Cuba to free 52 political prisoners – church

HAVANA (Reuters) – The Cuban government will free 52 political prisoners, Cuba’s Catholic church said yesterday, in a major concession to international pressure to improve the country’s human rights record.

It said five of the prisoners would be released later yesterday and allowed to go to Spain, while the remaining 47 would be freed over the next few months and permitted to leave the country.

The 52 men appeared to be those remaining in jail from 75 arrested in a 2003 government crackdown against dissidents.

The release will reduce the number of dissidents behind bars on the communist-led Caribbean island to close to 100 and perhaps improve relations with the United States and Europe, who have long pressed Havana to free political prisoners.

Human rights advocates said earlier this week that Cuba had 167 political prisoners behind bars, including 10 who were out on parole.

The release would be the largest since 1998, when 101 political prisoners were among about 300 inmates freed following a visit by Pope John Paul II.

It follows recent dialogue between President Raul Castro and Cuban Catholic leader Cardinal Jaime Ortega, as the church has taken a more prominent role in national affairs. It also came after Spanish Foreign Minister Miguel Angel Moratinos met on Tuesday with Cuban officials in Havana. He said he came to the island to lend support to the church’s efforts.

The church statement said Ortega was informed of the releases yesterday in meetings with Castro and Cuban Foreign Minister Bruno Rodriguez, with Moratinos also present.

The government had not yet issued a statement on the releases.

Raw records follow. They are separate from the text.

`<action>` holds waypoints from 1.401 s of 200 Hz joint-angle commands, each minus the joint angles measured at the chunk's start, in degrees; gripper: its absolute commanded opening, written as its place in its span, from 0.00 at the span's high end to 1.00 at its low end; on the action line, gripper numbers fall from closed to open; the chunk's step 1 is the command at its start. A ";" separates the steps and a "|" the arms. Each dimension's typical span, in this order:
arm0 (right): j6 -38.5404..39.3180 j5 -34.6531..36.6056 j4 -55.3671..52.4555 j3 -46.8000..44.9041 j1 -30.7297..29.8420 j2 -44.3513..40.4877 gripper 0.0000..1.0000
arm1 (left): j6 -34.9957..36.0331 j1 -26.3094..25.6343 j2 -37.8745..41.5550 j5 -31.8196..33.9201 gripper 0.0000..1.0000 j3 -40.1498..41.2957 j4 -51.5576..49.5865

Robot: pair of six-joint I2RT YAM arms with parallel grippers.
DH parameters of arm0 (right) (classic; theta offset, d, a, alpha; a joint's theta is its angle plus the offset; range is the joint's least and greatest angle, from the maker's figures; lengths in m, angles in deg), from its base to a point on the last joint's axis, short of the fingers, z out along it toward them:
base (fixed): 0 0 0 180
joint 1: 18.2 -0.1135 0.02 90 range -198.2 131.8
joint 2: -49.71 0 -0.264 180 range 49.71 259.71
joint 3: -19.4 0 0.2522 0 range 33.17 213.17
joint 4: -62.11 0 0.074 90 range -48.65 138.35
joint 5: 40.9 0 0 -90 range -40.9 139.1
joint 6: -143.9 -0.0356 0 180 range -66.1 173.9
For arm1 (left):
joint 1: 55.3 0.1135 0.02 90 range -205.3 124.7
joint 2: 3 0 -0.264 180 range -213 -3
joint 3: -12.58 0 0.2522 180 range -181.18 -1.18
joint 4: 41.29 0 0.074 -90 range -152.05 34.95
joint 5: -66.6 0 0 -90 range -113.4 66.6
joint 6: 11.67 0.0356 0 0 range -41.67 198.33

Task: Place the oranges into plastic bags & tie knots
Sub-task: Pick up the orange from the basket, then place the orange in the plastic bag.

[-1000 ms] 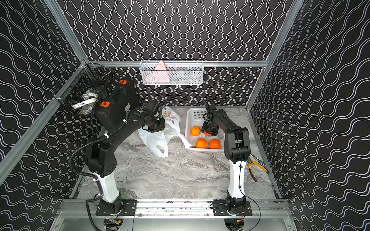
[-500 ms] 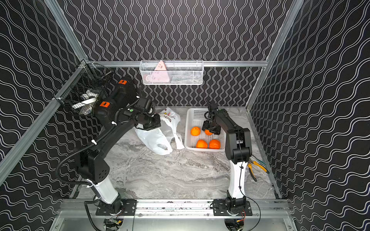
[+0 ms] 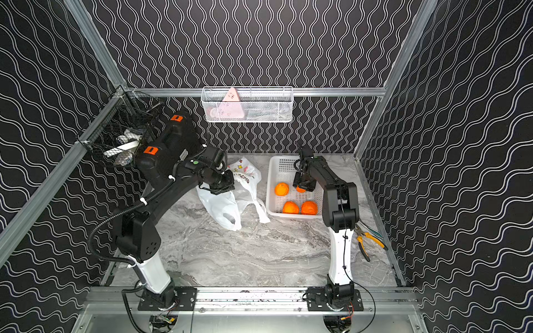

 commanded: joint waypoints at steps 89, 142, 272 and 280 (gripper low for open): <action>-7.02 -22.87 5.79 -16.93 -11.84 -32.05 0.49 | 2.30 1.31 -2.02 -3.88 1.00 -1.75 2.69; -15.74 -26.01 18.13 -18.82 -24.64 -29.36 0.51 | 3.28 1.40 -2.17 -6.14 1.00 -2.01 3.07; -15.36 -19.82 24.50 -3.80 -26.89 -5.04 0.45 | 8.22 1.84 -0.82 -13.33 1.00 -0.08 4.17; -15.24 -20.23 24.13 -2.36 -27.06 -3.67 0.42 | 8.30 1.85 -0.71 -13.54 1.00 0.40 4.93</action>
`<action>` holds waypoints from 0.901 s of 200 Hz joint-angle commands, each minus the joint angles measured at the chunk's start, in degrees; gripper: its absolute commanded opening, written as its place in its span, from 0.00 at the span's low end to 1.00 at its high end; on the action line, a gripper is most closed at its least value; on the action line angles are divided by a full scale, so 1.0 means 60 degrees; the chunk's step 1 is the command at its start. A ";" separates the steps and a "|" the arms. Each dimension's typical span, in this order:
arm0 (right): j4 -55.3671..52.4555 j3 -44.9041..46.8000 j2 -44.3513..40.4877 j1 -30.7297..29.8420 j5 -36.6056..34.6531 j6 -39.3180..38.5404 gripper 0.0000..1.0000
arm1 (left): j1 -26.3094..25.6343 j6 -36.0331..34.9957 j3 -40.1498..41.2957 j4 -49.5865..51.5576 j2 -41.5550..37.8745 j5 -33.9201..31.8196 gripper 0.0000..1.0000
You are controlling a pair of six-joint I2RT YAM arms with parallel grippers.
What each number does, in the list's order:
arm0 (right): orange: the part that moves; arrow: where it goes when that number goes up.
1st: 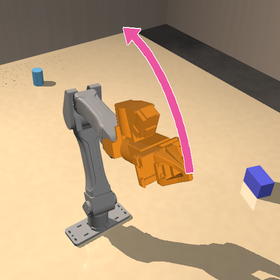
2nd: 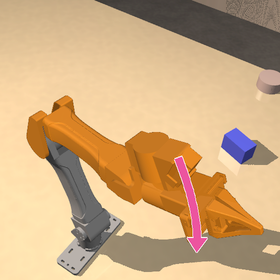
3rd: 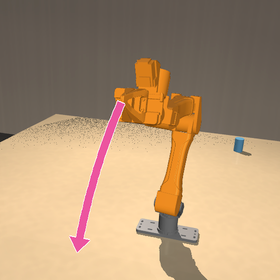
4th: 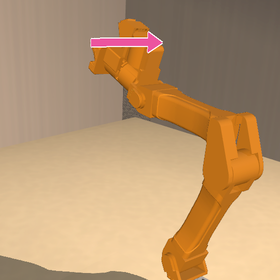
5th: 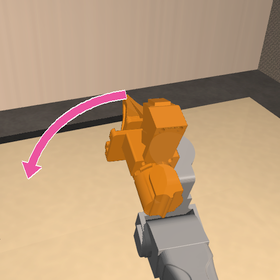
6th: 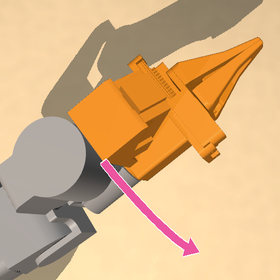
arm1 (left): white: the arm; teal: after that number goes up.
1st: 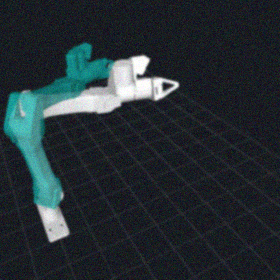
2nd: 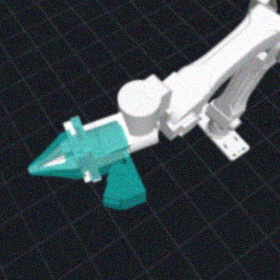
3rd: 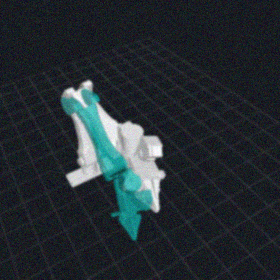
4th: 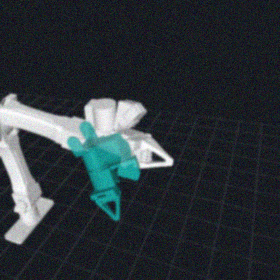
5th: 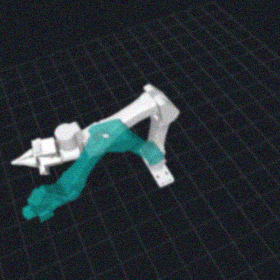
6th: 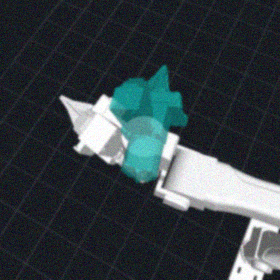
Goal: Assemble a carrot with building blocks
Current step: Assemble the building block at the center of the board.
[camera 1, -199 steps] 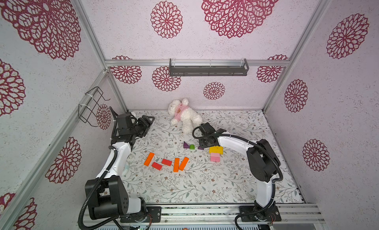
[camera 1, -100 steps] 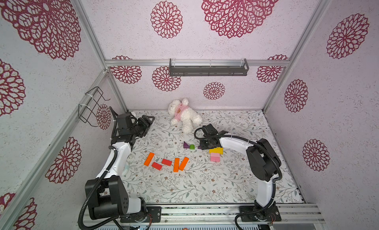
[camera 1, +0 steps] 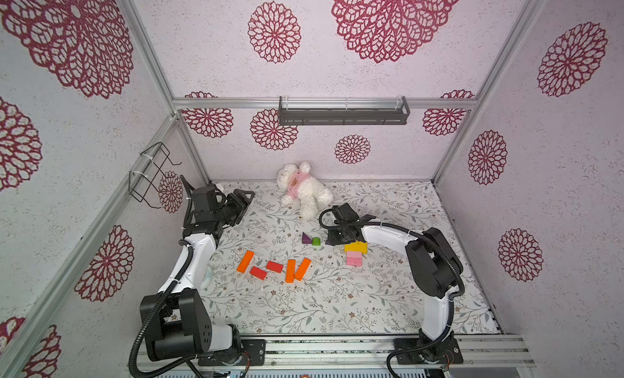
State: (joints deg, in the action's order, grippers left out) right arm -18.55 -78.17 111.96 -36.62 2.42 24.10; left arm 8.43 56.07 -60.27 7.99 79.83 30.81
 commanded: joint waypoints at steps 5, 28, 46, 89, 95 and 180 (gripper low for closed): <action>0.0086 -0.0058 -0.0028 0.0068 0.0134 0.0034 0.37 | 0.0051 0.0056 0.0056 -0.0222 0.0025 0.0096 0.73; 0.0118 -0.0100 0.0002 0.0065 0.0176 -0.0002 0.37 | 0.0055 0.0059 0.0059 -0.0207 0.0025 0.0102 0.73; 0.0132 -0.0176 0.0031 0.0054 0.0196 -0.0030 0.37 | 0.0057 0.0057 0.0055 -0.0219 0.0025 0.0099 0.73; 0.0099 -0.0270 -0.0052 0.0037 0.0149 -0.0075 0.37 | 0.0052 0.0044 0.0055 -0.0227 0.0010 0.0082 0.73; 0.0062 -0.0269 -0.0150 0.0039 0.0096 -0.0097 0.37 | 0.0060 0.0046 0.0055 -0.0218 0.0023 0.0082 0.73; -0.0016 0.0009 -0.0538 0.0282 -0.0200 -0.0094 0.38 | 0.0029 0.0073 0.0055 -0.0233 0.0028 0.0097 0.73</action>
State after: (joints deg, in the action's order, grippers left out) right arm -18.06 -78.11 110.74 -35.68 1.56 23.62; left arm 8.43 56.07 -60.27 7.99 79.83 30.81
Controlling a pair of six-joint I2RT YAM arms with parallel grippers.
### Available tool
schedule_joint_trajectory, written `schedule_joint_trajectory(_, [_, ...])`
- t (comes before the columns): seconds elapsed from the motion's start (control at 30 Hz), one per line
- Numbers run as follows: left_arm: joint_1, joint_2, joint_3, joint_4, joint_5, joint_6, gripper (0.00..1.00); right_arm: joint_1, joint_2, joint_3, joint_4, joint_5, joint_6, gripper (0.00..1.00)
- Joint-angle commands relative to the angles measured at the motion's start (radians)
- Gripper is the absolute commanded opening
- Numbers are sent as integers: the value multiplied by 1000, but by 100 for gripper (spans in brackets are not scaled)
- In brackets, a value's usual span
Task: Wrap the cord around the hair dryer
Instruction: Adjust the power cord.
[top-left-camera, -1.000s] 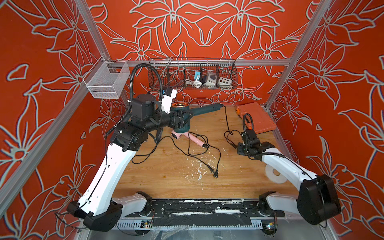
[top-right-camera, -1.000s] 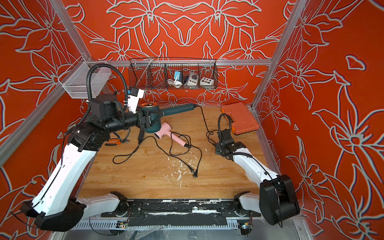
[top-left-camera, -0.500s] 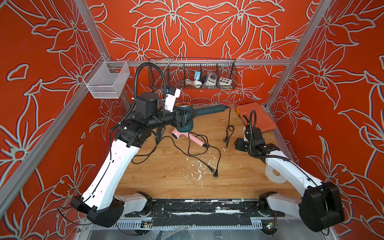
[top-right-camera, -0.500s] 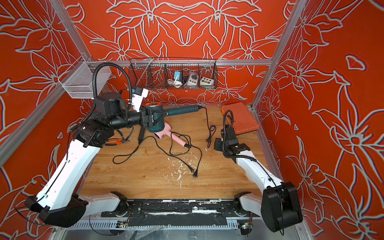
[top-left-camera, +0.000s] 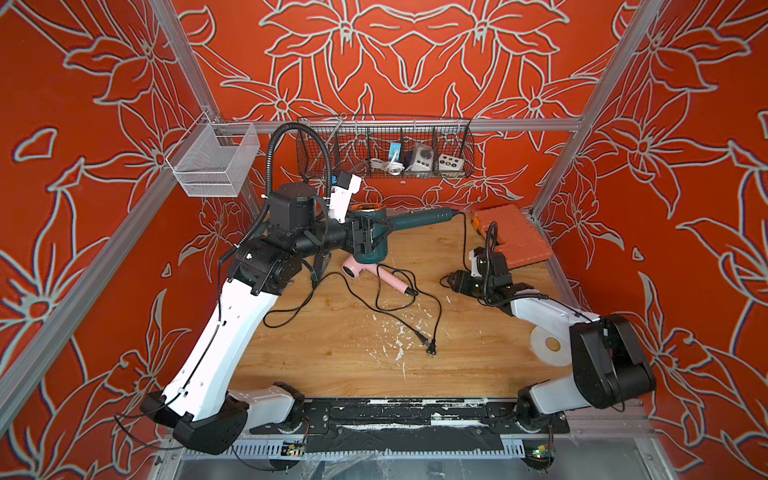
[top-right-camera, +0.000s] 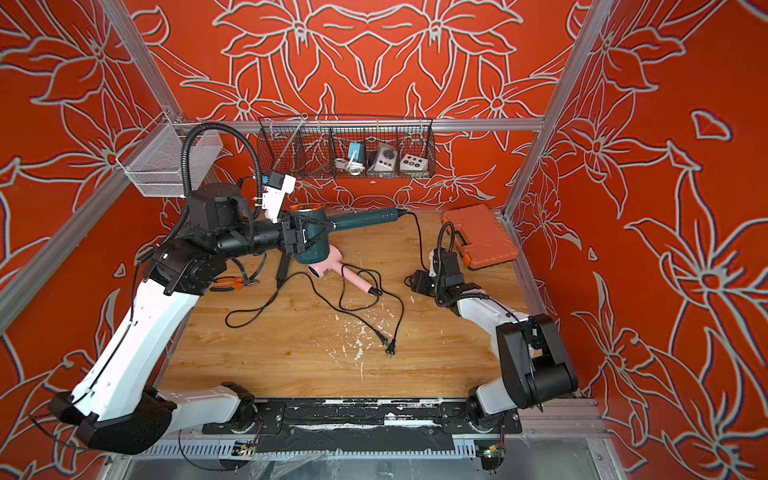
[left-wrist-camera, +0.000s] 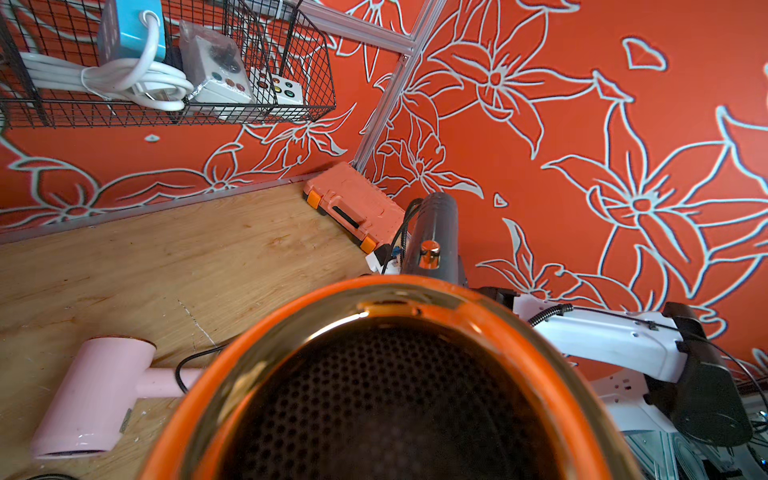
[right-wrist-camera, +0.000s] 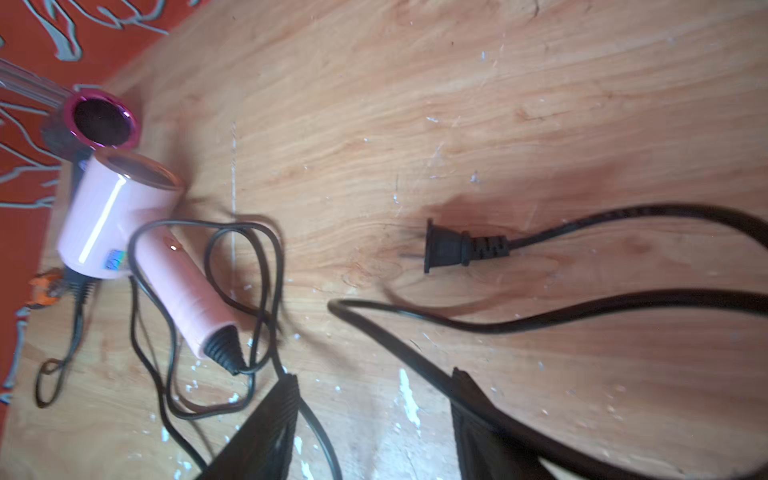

Cuba came under heavy international criticism after the Feb. 23 death of hunger striking dissident Orlando Zapata Tamayo and has begun to relax its policy toward dissidents — it considers them mercenaries working for the United States.

Another dissident, Guillermo Farinas, has been on a hunger strike for 134 days, seeking the freedom of 25 ailing political prisoners, who are believed included in the group to be released.

It was not yet clear how he would respond because his sister, Raisa Farinas, said he was not well enough to talk to the press. The dissident, who is in a hospital in the central city of Santa Clara, said earlier this week he was near death due to a blood clot in his neck and ongoing fever.

His mother, Alicia Fernandez, told Reuters she was ecstatic about the news of the releases. “I feel like I’m born again,” she said.

US President Barack Obama has made modest efforts to improve relations with Cuba, and hinged further progress on the release of political prisoners.

But the United States is also demanding the release of U.S. contractor Alan Gross, who has been jailed in Cuba since December on suspicion of espionage activities, and said his continued detention would stifle improvements in relations.

They say he was not a spy but was in Cuba providing Internet access to Jewish groups.

There was not yet an official reaction to the releases from the US State Department in Washington.